> [HOW TO COMPLETE THIS TASK]
Go through the material below line by line and count those containing "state". Write the count and nothing more.

> [SOURCE DATA]
——

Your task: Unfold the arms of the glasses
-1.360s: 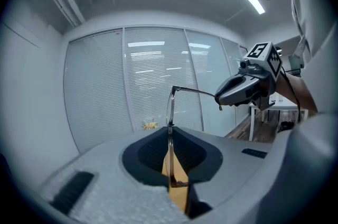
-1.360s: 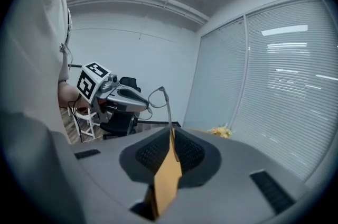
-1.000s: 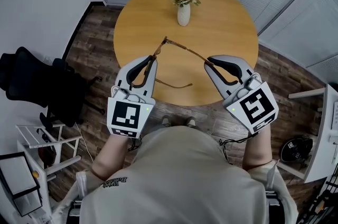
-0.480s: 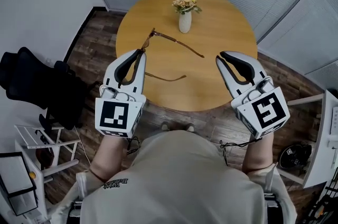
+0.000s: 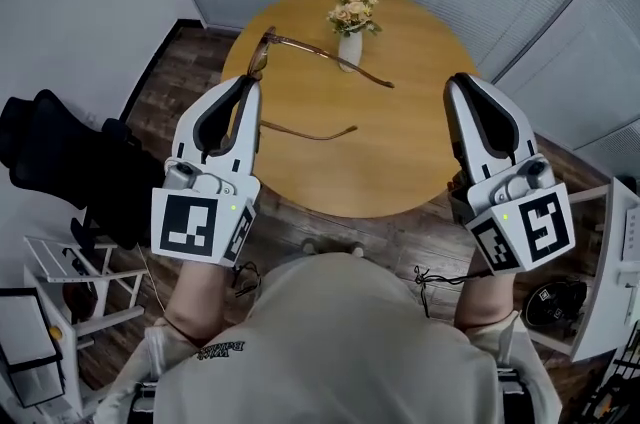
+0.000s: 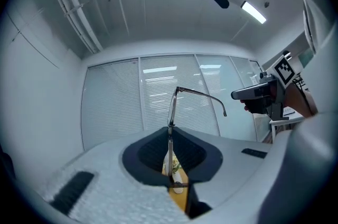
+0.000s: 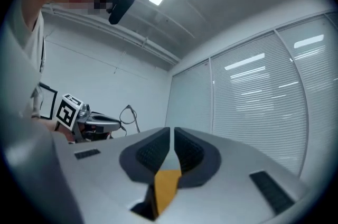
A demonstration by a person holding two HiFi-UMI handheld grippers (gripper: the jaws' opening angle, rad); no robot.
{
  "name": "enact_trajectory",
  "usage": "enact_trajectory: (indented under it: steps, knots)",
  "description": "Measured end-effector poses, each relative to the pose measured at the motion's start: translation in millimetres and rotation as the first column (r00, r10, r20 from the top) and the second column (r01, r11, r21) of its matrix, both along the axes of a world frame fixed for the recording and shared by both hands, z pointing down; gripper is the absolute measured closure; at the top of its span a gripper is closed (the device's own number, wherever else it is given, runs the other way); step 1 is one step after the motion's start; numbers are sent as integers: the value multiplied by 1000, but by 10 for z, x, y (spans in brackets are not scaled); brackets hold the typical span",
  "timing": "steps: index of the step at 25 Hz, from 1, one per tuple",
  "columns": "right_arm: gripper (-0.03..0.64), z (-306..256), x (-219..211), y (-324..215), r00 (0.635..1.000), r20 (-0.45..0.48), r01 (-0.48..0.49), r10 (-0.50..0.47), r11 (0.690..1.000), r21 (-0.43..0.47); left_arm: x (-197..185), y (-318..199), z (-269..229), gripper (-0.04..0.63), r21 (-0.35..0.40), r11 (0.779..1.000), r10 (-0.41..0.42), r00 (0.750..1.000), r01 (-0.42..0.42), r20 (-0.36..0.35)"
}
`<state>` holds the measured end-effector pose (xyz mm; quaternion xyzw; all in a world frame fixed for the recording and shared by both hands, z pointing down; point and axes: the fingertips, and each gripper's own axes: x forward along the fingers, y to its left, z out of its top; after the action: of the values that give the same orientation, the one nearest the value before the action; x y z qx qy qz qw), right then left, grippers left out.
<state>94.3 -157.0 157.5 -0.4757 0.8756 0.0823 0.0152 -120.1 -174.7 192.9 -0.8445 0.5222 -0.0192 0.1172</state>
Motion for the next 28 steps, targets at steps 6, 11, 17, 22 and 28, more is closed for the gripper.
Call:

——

> [SOLUTION TO THE EXERCISE]
2